Task requirements:
Determine how many lines of the material below contain "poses". Report only that figure.

Provided records:
- - - -

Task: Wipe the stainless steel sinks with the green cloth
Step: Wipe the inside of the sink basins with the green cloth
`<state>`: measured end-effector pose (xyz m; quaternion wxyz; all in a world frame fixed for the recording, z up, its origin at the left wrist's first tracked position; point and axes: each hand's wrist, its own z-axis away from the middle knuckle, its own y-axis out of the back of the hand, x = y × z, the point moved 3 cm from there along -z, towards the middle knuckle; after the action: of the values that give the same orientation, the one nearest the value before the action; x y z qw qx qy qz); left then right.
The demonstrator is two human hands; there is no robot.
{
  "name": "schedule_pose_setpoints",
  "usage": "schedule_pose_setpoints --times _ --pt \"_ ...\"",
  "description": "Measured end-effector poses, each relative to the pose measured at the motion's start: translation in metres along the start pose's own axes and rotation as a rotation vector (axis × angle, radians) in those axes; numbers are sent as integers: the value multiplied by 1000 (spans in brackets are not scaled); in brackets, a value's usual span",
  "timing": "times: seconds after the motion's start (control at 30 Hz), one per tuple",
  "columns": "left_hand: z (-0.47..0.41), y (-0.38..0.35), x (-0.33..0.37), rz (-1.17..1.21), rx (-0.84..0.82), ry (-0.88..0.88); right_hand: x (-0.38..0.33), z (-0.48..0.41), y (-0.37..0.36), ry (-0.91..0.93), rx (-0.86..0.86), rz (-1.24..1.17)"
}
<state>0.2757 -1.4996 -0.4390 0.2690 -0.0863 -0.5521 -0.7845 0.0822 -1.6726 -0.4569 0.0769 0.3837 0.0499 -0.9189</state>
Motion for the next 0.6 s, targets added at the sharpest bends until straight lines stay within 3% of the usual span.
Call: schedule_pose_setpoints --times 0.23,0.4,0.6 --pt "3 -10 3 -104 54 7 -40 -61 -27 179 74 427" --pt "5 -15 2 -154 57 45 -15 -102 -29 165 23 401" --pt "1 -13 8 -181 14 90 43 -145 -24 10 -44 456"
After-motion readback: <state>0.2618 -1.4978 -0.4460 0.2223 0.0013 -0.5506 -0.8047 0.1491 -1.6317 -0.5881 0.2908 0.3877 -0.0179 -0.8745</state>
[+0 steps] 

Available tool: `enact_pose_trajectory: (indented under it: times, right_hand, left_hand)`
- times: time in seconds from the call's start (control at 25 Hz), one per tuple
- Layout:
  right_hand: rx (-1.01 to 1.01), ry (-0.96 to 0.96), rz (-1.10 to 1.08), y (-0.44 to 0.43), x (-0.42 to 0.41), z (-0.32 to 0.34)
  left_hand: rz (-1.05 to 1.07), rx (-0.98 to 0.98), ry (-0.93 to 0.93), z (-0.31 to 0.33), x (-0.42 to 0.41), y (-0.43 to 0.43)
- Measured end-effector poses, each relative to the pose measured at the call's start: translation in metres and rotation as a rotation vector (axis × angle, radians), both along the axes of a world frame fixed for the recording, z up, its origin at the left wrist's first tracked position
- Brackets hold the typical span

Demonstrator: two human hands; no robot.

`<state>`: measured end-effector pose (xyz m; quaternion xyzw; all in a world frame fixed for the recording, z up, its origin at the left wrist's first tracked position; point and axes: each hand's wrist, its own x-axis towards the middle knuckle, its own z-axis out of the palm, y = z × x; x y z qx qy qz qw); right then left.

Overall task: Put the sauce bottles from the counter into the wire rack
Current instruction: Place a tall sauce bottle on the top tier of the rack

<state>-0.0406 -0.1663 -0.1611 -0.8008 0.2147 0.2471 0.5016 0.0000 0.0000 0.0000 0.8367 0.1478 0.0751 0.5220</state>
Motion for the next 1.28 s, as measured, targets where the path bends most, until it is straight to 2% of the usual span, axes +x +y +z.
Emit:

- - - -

Output below:
2